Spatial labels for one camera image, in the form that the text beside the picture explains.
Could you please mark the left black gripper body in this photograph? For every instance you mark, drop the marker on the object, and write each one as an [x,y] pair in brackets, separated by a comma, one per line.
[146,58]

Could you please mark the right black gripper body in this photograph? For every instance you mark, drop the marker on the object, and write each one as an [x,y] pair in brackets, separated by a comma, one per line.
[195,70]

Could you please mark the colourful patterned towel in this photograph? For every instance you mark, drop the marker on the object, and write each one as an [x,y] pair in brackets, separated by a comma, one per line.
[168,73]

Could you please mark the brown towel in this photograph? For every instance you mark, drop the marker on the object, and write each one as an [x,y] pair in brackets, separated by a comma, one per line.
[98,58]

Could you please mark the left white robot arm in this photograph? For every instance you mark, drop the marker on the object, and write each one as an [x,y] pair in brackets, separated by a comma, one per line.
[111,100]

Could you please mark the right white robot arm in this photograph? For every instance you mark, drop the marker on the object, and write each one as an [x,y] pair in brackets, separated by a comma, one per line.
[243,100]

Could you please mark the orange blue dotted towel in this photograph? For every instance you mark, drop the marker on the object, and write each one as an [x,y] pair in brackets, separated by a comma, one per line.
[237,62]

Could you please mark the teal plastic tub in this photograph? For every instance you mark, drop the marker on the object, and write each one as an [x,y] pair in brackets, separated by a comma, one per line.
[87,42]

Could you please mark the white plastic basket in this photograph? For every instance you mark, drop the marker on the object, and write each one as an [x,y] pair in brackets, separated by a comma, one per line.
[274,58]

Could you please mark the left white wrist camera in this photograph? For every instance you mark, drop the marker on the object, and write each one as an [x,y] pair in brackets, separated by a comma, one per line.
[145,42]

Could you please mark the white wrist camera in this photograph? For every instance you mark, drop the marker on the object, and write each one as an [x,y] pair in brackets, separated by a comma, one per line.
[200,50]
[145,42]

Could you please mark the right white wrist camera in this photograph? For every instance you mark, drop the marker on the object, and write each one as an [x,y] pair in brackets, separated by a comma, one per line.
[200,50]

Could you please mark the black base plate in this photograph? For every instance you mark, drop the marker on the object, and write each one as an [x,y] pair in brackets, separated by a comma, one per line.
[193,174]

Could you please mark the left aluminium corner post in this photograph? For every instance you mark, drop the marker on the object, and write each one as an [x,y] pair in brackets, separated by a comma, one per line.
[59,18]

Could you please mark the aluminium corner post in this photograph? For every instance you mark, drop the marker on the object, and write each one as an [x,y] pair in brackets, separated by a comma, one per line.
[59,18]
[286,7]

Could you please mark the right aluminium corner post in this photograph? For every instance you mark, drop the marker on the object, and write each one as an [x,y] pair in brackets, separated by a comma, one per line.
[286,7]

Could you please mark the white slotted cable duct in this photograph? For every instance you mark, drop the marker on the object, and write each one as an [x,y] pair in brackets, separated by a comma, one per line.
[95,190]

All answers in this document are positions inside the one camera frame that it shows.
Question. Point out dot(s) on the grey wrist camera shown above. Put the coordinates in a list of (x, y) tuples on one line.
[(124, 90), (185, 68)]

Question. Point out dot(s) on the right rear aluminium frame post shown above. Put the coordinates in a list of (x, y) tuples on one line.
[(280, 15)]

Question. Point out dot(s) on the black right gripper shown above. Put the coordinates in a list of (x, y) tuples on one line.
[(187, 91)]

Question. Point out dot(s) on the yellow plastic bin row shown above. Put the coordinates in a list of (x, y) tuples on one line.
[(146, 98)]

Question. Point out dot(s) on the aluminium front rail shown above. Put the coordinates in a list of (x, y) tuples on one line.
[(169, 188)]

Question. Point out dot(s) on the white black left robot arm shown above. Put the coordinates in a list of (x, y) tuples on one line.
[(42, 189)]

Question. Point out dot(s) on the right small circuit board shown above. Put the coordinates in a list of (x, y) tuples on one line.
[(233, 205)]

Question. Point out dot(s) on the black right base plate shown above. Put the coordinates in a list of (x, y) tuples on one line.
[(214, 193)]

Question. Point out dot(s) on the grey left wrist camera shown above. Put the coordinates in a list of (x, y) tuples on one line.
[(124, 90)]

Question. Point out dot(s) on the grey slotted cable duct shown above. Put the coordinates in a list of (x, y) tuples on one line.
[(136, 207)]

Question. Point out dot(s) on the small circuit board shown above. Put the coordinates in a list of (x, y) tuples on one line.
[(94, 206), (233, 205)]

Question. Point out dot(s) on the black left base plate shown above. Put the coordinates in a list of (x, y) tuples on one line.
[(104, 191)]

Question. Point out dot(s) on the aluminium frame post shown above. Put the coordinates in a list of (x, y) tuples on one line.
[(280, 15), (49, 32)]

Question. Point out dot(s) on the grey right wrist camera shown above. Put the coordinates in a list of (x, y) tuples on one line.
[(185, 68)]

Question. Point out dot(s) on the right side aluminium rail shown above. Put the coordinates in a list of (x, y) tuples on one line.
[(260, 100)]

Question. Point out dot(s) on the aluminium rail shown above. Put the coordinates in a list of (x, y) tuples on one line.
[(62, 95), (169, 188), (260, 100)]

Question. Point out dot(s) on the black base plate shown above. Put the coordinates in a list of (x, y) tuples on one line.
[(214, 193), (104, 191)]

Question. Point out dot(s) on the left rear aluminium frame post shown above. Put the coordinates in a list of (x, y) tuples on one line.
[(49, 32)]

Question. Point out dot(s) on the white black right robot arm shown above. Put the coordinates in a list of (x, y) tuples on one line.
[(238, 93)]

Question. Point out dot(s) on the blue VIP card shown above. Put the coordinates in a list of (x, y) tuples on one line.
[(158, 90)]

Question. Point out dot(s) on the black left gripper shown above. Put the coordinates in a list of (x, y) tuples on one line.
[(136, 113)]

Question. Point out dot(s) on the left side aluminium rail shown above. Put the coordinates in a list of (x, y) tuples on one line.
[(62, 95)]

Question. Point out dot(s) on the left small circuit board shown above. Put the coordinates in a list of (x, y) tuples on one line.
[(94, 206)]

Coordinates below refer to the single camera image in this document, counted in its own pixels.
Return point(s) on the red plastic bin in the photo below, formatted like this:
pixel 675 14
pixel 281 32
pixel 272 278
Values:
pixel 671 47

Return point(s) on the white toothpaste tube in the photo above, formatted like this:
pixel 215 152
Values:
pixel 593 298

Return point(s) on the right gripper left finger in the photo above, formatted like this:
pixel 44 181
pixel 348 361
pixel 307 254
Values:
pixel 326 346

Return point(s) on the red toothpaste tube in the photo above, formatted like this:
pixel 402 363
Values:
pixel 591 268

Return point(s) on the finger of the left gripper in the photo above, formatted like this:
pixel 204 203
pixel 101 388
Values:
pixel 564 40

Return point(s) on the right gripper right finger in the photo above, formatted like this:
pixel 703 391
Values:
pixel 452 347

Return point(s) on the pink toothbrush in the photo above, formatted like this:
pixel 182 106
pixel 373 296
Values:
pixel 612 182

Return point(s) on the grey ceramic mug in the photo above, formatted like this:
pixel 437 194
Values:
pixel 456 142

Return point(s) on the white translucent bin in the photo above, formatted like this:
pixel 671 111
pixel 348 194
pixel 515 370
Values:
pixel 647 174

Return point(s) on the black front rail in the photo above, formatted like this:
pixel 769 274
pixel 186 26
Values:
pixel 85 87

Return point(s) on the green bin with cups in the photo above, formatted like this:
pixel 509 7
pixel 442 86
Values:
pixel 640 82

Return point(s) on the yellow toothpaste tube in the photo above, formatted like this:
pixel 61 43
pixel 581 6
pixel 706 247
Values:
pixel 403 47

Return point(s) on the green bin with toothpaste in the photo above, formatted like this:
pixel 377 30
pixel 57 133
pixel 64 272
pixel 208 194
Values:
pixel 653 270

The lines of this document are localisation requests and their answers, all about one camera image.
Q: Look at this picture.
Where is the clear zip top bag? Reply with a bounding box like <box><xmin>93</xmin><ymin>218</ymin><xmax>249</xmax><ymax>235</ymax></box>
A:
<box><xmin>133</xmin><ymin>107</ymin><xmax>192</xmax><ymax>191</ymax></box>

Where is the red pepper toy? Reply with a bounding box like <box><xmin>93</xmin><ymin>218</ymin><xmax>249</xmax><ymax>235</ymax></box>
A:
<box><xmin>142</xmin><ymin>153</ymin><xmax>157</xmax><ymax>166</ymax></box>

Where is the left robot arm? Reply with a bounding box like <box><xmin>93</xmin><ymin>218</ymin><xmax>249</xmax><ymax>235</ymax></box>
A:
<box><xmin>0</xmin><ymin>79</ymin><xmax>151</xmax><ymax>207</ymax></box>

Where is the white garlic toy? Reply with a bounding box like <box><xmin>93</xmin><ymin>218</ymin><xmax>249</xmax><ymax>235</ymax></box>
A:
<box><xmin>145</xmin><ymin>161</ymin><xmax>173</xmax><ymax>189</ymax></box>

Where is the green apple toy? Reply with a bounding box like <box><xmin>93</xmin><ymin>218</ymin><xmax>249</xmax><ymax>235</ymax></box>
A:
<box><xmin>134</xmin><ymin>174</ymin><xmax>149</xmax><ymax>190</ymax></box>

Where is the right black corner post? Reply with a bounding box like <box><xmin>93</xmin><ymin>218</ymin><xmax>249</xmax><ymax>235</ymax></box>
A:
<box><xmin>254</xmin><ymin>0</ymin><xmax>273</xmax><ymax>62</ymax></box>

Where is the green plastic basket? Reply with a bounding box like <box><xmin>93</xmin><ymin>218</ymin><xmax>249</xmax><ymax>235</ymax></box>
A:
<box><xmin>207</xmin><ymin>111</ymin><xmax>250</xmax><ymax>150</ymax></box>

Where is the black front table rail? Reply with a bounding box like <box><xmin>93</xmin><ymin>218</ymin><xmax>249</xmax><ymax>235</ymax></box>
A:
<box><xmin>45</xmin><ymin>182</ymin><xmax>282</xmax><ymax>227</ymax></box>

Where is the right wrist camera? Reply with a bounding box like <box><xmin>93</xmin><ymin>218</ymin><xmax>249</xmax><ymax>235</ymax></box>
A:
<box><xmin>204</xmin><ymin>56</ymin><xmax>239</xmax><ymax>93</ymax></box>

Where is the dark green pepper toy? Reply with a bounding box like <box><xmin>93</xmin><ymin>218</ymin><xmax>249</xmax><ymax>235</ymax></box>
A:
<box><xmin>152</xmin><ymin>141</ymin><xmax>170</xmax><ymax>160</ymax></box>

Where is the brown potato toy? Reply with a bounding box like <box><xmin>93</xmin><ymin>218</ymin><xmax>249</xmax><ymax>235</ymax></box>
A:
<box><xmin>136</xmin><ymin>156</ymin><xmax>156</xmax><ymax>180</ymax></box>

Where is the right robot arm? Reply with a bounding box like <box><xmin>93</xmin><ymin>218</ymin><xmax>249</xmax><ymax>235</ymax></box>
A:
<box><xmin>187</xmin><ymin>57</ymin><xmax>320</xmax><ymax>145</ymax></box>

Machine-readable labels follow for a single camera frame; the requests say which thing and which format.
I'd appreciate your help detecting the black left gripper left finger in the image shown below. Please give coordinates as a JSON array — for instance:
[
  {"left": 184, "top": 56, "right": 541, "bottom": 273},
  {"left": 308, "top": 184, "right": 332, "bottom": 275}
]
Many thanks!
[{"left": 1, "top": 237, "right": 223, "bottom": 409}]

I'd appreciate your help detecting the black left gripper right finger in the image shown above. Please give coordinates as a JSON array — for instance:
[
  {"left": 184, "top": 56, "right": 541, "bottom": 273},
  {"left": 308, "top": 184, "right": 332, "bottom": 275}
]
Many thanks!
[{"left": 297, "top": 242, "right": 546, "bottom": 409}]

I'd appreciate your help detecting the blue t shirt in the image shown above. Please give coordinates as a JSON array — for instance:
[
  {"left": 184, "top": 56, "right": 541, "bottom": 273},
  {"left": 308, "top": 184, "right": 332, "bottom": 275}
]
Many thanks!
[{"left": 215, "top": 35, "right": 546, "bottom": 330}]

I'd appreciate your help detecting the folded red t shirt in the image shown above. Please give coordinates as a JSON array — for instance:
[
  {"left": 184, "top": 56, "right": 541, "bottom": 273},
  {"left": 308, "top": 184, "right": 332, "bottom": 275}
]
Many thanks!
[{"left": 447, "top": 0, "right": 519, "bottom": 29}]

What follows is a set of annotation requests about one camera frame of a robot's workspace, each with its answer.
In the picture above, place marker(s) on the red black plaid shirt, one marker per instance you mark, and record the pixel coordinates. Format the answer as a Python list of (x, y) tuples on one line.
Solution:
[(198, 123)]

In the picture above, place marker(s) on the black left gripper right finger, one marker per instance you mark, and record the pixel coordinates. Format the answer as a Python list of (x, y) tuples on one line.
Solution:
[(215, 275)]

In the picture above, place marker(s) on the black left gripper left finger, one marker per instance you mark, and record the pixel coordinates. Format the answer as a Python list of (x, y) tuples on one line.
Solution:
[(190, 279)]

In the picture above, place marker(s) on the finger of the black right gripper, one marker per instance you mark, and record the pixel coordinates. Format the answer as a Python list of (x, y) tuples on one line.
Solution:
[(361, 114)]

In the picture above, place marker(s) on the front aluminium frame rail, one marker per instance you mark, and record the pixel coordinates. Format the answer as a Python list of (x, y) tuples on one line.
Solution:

How to complete this task
For the listing above, find how many lines hold the word "toothpaste". Only the number should be written.

Answer for this exercise
4